Exercise data:
---

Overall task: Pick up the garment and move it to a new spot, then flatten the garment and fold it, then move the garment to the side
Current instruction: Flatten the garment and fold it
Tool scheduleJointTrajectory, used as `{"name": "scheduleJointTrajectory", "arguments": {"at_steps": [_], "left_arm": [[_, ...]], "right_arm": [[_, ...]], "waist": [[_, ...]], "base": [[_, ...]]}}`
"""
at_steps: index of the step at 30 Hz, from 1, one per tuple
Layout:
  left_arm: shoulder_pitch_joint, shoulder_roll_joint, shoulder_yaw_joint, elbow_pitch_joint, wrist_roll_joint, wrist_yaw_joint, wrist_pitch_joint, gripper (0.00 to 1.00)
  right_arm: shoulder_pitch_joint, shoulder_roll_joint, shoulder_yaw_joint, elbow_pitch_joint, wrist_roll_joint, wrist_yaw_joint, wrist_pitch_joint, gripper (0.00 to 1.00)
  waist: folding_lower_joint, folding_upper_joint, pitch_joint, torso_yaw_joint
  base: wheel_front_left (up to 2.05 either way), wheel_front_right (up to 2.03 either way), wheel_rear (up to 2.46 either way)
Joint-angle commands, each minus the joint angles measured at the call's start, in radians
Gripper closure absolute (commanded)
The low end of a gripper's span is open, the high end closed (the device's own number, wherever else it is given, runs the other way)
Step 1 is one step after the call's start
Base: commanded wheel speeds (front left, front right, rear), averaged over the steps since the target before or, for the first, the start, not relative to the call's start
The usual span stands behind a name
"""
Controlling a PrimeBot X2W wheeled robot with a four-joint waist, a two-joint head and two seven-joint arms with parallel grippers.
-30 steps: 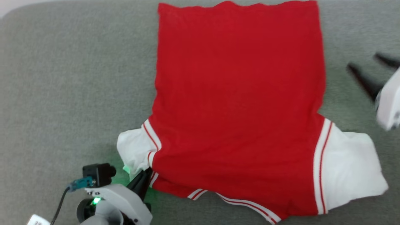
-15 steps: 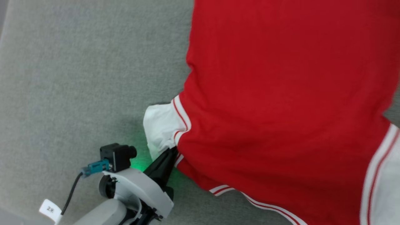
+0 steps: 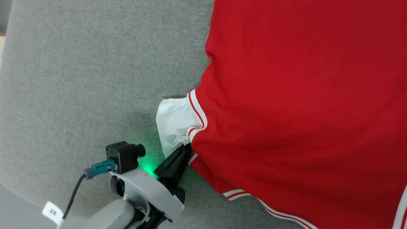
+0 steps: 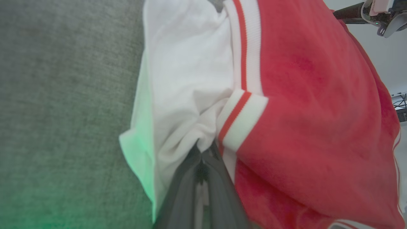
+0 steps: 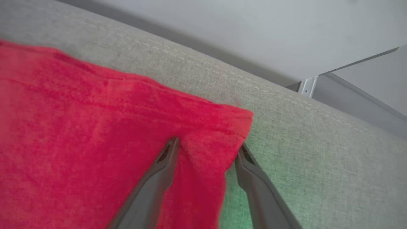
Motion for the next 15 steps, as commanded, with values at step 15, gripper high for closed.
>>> {"name": "scheduleJointTrajectory", "arguments": {"at_steps": [15], "left_arm": [[-0.045, -0.034, 0.028, 0.139, -0.013, 0.034, 0.004, 1.0]], "right_arm": [[0.059, 0.033, 0.065, 0.124, 0.058, 0.001, -0.153, 1.0]], "waist": [[0.0, 0.0, -0.045, -0.038]], "base": [[0.0, 0.0, 0.0]]}}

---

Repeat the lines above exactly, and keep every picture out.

Result of the exercise:
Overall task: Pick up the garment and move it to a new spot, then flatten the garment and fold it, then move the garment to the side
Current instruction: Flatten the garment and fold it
Tool scheduleJointTrajectory, used as `{"name": "scheduleJointTrajectory", "arguments": {"at_steps": [_], "left_arm": [[_, ...]], "right_arm": [[_, ...]], "waist": [[_, ...]], "base": [[_, ...]]}}`
"""
at_steps: index of the step at 30 Hz, from 1, one per tuple
Layout:
  left_arm: shoulder_pitch_joint, shoulder_roll_joint, shoulder_yaw_joint, elbow_pitch_joint, wrist_roll_joint, wrist_yaw_joint, wrist_pitch_joint, gripper (0.00 to 1.00)
  right_arm: shoulder_pitch_joint, shoulder_roll_joint, shoulder_yaw_joint, elbow_pitch_joint, wrist_roll_joint, wrist_yaw_joint, wrist_pitch_joint, gripper (0.00 to 1.00)
  waist: folding_lower_joint, folding_upper_joint, pitch_joint, torso_yaw_joint
  base: wheel_front_left (up to 2.05 either way), wheel_front_right (up to 2.03 either way), wheel_rear (up to 2.46 either way)
Joint-angle commands, each minus the joint angles measured at the call's start, in radians
Gripper closure absolute (commanded)
The low end of a gripper's span is open, the high end closed (the device's own number, wherever else it is given, runs the other way)
Step 1 is one step after the call's start
Base: commanded wheel speeds (front left, front right, rear), averaged over the steps since the target before or, for the first, the start, not relative to the call's start
The usual span stands behind a name
"""
Controlling a PrimeBot X2W wheeled robot with a four-joint waist, a two-joint head and two seven-joint arms with parallel grippers.
-30 steps: 
-15 steps: 
+0 steps: 
+0 steps: 
+0 steps: 
Motion for the next 15 steps, as commanded, with values at step 15, gripper high for closed.
>>> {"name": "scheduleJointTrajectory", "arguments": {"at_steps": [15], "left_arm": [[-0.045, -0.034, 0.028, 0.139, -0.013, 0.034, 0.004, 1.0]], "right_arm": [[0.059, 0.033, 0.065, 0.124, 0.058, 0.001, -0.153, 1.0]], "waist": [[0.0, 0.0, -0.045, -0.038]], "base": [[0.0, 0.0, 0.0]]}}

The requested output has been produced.